EXERCISE BRIEF: Check every line of the records below for the string "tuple" and copy the ones that have it.
*** GIVEN DATA Section Begins ***
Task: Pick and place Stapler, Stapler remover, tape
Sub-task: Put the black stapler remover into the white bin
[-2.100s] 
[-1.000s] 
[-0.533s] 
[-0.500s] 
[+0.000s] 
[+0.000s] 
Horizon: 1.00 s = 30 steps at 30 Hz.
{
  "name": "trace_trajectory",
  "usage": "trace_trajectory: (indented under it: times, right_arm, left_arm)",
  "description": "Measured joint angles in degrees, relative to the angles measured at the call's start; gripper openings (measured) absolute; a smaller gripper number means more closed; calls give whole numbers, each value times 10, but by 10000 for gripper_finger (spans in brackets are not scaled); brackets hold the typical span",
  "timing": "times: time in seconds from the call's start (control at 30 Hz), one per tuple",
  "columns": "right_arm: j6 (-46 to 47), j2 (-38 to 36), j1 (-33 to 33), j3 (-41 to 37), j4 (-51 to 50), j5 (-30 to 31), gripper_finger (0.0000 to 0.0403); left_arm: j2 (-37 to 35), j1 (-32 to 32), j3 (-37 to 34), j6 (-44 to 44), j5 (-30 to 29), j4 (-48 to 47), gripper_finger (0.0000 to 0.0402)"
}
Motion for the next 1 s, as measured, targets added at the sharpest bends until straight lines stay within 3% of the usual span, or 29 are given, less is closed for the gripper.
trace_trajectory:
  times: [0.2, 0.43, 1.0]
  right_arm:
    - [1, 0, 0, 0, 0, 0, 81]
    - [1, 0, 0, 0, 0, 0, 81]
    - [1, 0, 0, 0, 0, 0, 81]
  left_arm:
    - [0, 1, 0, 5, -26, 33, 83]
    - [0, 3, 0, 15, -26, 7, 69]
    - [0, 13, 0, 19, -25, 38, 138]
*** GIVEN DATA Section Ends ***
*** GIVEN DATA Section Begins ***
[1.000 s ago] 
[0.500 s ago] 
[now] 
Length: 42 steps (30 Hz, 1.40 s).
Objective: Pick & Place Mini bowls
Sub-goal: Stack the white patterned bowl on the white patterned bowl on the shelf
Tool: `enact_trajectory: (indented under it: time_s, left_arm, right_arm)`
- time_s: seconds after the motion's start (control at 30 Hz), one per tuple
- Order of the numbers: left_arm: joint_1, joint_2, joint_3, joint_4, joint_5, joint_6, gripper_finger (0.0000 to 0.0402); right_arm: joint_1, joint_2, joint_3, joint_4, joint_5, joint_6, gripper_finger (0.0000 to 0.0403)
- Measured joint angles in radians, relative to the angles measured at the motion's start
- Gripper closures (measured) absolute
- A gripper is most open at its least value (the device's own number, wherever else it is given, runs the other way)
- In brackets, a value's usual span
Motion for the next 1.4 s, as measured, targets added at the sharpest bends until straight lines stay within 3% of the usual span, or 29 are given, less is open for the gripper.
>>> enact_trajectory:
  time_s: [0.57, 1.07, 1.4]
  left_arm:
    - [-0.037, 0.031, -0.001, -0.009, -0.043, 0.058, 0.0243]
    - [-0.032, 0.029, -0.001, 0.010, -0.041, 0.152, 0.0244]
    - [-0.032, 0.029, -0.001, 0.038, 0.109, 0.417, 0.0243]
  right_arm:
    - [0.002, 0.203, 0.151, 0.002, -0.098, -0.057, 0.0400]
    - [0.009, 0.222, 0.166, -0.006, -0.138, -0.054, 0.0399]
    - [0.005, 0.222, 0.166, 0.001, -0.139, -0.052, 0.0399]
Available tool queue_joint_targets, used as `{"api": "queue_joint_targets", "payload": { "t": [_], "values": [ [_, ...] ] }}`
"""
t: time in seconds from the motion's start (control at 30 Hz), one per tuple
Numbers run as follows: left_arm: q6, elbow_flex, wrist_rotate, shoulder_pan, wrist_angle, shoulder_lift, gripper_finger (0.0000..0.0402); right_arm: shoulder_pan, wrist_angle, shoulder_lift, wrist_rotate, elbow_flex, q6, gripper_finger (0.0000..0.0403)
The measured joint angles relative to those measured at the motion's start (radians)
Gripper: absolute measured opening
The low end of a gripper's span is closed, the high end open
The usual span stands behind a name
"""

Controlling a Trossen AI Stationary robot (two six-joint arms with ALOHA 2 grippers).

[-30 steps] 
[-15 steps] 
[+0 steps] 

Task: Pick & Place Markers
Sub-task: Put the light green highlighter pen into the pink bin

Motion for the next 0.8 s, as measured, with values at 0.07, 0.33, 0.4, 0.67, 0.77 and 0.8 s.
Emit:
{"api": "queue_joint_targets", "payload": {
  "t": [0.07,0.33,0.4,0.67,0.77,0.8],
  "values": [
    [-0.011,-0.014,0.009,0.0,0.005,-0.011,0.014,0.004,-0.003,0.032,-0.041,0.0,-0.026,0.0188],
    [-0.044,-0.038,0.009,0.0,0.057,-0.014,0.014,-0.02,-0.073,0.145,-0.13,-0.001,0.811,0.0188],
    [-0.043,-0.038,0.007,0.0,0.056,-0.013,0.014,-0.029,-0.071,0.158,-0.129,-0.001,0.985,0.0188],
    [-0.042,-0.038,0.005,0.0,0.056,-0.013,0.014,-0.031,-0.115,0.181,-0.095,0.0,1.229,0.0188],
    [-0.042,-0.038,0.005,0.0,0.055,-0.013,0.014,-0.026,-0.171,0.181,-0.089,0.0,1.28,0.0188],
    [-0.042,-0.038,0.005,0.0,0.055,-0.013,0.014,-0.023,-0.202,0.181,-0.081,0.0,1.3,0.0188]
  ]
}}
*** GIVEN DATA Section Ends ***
SOLUTION TO THE PROBLEM:
  "timing": "times: time in seconds from the call's start (control at 30 Hz), one per tuple",
- time_s: seconds after the motion's start (control at 30 Hz), one per tuple
t: time in seconds from the motion's start (control at 30 Hz), one per tuple

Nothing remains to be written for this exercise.